Необходимость в более жёстком планировании и синхронизации работы, транспорта, увлечений и даже отдыха послужило толчком к быстрому раз­витию технологии часового дела. Стало недостаточно того, чтобы каждый большой или малый город жил по своим часам. Теперь время должно было стать единым для всех - в противном случае не могли развиваться ни тор­говля, ни промышленность. Единицы измерения времени обрели единство- минуты, секунды, часы, а часовые механизмы стали куда более совершенными и способными измерять эти величины с большей точностью. К XIV веку меха­нические часы получили повсеместное распространение и превратились в практически универсальный инструмент, координирующий даже самые незначительные действия в рамках нового урбанистического общества. Города соревновались друг с другом за то, чтобы устанавливать в башнях своих ратуш, церквей или дворцов самые современные часовые механизмы. По свидетельству историка Линна Уайта, «ни одно европейское сообщество не могло гордо поднять голову до тех пор, пока не становилось облада­телем механизма, в котором планеты двигались бы по установленным циклам и эпициклам, ангелы трубили в трубы, петухи кричали в уста­новленное время, а апостолы, короли и пророки двигались бы в разные стороны под ритм часового боя».

Часы не просто стали более точными или богато украшенными. Они стали меньше в размерах и дешевле в производстве. Миниатюризация привела к возникновению механизмов, которые можно было повесить в комнате жилого дома или даже носить с собой. И если появление больших часовых механизмов изменило способ работы, совершения покупок, игр и другого поведения людей как элементов более или менее регулируемого общества, то распространение личных инструментов для контроля времени - комнатных, карманных, а позднее и наручных часов - привело к более интимным послед­ствиям. По словам Лэндиса, персональные часы стали «всевидящим и всес- лышащим компаньоном и надсмотрщиком». Постоянно напоминая своему владельцу о том, сколько времени тот использовал, потратил или потерял, часы одновременно превратились «и в продукт, и в ключ в области личных достижений и производительности». «Персонализация» точно измеряемого времени «стала основным стимулом для развития индивидуализма и одним из наиболее важных черт западной цивилизации».

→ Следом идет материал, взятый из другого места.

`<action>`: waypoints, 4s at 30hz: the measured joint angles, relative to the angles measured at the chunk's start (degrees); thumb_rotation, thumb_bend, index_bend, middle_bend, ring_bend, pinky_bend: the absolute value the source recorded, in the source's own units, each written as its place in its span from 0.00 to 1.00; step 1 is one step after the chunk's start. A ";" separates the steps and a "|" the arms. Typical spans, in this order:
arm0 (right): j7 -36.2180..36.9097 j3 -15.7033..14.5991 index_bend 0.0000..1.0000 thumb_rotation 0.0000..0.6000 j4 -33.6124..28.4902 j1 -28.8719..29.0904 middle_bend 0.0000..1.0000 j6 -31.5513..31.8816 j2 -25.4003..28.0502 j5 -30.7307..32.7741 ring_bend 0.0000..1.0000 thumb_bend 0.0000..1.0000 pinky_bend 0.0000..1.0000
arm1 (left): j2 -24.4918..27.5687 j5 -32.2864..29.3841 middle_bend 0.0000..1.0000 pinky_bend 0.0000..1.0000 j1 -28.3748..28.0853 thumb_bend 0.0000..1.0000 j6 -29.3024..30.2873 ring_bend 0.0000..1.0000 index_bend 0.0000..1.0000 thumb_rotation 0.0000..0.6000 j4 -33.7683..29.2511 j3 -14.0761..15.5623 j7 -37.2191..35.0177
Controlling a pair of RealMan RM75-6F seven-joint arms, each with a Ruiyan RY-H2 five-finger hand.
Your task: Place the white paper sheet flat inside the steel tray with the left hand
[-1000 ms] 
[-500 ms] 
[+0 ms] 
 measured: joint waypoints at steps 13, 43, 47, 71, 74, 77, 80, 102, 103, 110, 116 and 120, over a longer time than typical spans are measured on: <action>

Механические часы изменили наш взгляд на самих себя. Они, как и карта, изменили то, как мы мыслим. Как только часы превратили время в серию интервалов одинаковой продолжительности, наши умы стали делать упор на методичную, умственную работу по разделению и измерению. Во всех вещах и явлениях мы принялись замечать элементы, составлявшие целое, а затем начали обращать внимание и на более мелкие части этих элементов. Наше мышление начало развиваться по принципам, заложенным Аристотелем: мы стали акцентировать внимание на абстрактных явлениях, находящихся за видимой границей материального мира. Часы играли огромную роль в про­движении нашей цивилизации из Средневековья в эпоху Возрождения, а затем и в эпоху Просвещения. Льюис Мамфорд, размышляя в своей книге 1934 года «Техника и цивилизация» о влиянии технологий на человека, говорил, что часы «помогли человеку поверить в существование ни от кого не зависящего мира, состоявшего из математически измеримых последовательностей». Прежняя «абстрактная обо­лочка времени, разделённого на части» преврати­лась в «отправную точку как для действий, так и для размышлений». Независимо от того, какая именно практическая необходимость привела к созданию и активному использова­нию механизмов отслеживания времени, именно методичное тиканье часов помогло и самому человеку, и его разуму обрести научные черты.


* * *


Любая технология представляет собой выражение человеческой воли. С помощью инструментов мы пытаемся расширить внимание и кон­троль над различными обстоятельствами - природой, временем и расстоя­нием и даже друг другом. Наши технологии можно грубо разделить на четыре категории в зависимости оттого, как они поддерживают или усиливают наши природные способности. Первая группа, к которой относятся плуг, штопаль­ная игла и реактивный самолёт-истребитель, расширяет границы нашей физи­ческой силы, ловкости или устойчивости. Вторая группа, к которой относятся микроскоп, усилитель и счётчик Гейгера, расширяет границы чувствительно­сти наших органов чувств. Третья группа, включающая в себя водохранилища, противозачаточные таблетки и генетически модифицированные зерновые культуры, позволяет изменить окружающую нас природу для того, чтобы она больше соответствовала нашим потребностям или желаниям.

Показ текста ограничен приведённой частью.